→ **WORK INSTRUCTIONS**
Give the data again word for word; drop the pictures.

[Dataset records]
[Start of section]
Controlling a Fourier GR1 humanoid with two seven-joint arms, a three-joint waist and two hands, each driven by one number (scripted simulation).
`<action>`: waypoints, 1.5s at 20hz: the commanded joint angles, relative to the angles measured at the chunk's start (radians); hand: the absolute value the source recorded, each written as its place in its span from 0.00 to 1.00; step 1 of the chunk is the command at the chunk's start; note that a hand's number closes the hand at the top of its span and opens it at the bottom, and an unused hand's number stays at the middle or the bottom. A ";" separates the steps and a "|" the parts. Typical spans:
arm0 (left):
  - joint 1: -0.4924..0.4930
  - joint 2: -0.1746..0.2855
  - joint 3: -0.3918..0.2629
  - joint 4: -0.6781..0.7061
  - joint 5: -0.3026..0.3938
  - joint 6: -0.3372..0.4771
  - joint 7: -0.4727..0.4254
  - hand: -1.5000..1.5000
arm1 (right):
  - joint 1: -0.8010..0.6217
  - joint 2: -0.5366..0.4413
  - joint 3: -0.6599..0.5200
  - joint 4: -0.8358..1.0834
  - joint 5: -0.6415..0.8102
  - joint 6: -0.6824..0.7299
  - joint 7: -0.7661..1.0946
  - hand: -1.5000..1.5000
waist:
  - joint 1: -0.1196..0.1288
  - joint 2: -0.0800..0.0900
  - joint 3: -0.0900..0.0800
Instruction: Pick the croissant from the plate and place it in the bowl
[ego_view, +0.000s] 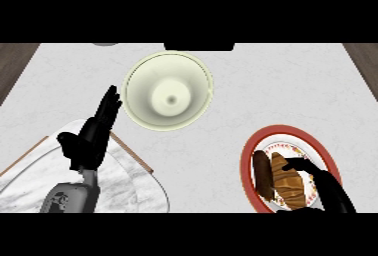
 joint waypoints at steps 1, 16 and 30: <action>-0.005 -0.026 -0.015 -0.016 -0.016 0.020 0.017 0.50 | -0.002 0.057 0.061 0.012 0.021 0.001 0.009 1.00 | 0.004 0.009 0.017; -0.034 -0.021 -0.033 0.024 -0.017 -0.014 -0.002 0.50 | -0.463 0.223 0.920 -0.131 -0.052 -0.362 0.209 1.00 | 0.050 0.008 0.016; -0.007 -0.018 -0.020 0.024 -0.007 -0.021 -0.013 0.50 | -1.204 0.223 0.874 -0.141 0.032 -0.500 0.962 1.00 | 0.045 0.002 0.013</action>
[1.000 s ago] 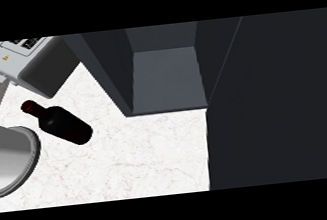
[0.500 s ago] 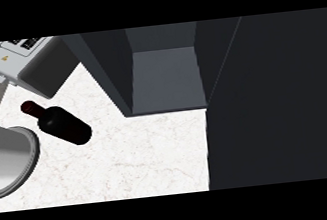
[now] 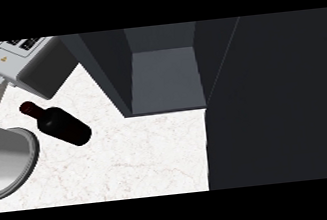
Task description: Pick up the wine, place it into the cabinet and close the cabinet
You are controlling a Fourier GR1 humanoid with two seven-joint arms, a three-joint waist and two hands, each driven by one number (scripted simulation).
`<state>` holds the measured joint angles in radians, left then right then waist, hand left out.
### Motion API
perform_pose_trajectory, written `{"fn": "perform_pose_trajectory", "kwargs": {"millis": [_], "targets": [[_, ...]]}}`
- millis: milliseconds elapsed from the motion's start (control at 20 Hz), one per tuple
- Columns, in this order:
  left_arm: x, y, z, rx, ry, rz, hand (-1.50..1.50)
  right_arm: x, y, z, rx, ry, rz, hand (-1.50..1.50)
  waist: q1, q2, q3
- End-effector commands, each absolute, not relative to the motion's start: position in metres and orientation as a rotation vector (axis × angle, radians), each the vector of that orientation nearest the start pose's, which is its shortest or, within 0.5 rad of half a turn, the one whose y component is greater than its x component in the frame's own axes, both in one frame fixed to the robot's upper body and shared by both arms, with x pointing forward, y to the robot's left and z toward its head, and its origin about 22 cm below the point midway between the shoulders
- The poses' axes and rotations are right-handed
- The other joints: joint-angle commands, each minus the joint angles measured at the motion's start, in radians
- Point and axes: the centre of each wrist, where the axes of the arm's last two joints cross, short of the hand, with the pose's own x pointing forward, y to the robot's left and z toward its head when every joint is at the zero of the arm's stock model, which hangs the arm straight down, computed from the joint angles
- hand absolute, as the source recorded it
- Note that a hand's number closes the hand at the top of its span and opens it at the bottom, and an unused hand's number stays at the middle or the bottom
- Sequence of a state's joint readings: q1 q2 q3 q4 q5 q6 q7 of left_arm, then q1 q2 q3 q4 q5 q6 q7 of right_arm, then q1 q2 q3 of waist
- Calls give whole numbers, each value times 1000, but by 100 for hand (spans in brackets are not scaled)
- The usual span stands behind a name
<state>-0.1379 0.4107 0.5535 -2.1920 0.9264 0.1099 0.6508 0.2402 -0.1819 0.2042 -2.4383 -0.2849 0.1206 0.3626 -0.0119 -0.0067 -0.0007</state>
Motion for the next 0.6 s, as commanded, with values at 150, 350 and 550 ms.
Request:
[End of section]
→ **RESULT FOR THIS EXERCISE**
Controlling a Fourier GR1 humanoid with two seven-joint arms, a three-joint waist and two hands, each driven by one number (scripted simulation).
`<action>`: waypoints, 1.5s at 20hz: the commanded joint angles, relative to the angles measured at the chunk's start (radians); hand: the absolute value the source recorded, each written as its place in its span from 0.00 to 1.00; step 1 of the chunk is the command at the chunk's start; note that a hand's number closes the hand at the top of its span and opens it at the bottom, and an unused hand's number stays at the middle or the bottom. A ";" separates the steps and a "|" the parts. Typical spans:
arm0 (left):
  - joint 1: -0.4924..0.4930
  - joint 2: -0.1746..0.2855
  - joint 3: -0.3918..0.2629
  - joint 4: -0.6781..0.7061
  - joint 5: -0.3026..0.3938
  - joint 6: -0.3372..0.4771
  - joint 7: -0.4727..0.4254
  - hand: -1.5000..1.5000
arm1 (right):
  - joint 1: -0.8010..0.6217
  - joint 2: -0.5366..0.4413
  - joint 3: -0.6599..0.5200
  - joint 4: -0.8358..1.0834
  - joint 5: -0.6415..0.8102
  - joint 6: -0.6824..0.7299
  - joint 7: -0.7661..1.0946
  - hand: -1.5000..1.5000
waist:
  - joint 1: -0.1196..0.1288
  - joint 2: -0.0800..0.0900
  - joint 3: -0.0900..0.0800
Instruction: Pick the croissant from the plate and place it in the bowl
[ego_view, +0.000s] 
 joint waypoints at steps 1, 16 and 30: <action>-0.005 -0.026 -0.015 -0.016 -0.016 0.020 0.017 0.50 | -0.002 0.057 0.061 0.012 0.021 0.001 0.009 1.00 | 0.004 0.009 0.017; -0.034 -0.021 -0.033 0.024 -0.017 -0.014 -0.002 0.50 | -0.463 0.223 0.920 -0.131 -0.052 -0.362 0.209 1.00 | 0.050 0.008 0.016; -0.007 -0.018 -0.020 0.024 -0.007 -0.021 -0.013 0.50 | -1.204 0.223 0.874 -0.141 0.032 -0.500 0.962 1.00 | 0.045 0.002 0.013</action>
[1.000 s ago] 
[0.500 s ago] 
[now] 
Task description: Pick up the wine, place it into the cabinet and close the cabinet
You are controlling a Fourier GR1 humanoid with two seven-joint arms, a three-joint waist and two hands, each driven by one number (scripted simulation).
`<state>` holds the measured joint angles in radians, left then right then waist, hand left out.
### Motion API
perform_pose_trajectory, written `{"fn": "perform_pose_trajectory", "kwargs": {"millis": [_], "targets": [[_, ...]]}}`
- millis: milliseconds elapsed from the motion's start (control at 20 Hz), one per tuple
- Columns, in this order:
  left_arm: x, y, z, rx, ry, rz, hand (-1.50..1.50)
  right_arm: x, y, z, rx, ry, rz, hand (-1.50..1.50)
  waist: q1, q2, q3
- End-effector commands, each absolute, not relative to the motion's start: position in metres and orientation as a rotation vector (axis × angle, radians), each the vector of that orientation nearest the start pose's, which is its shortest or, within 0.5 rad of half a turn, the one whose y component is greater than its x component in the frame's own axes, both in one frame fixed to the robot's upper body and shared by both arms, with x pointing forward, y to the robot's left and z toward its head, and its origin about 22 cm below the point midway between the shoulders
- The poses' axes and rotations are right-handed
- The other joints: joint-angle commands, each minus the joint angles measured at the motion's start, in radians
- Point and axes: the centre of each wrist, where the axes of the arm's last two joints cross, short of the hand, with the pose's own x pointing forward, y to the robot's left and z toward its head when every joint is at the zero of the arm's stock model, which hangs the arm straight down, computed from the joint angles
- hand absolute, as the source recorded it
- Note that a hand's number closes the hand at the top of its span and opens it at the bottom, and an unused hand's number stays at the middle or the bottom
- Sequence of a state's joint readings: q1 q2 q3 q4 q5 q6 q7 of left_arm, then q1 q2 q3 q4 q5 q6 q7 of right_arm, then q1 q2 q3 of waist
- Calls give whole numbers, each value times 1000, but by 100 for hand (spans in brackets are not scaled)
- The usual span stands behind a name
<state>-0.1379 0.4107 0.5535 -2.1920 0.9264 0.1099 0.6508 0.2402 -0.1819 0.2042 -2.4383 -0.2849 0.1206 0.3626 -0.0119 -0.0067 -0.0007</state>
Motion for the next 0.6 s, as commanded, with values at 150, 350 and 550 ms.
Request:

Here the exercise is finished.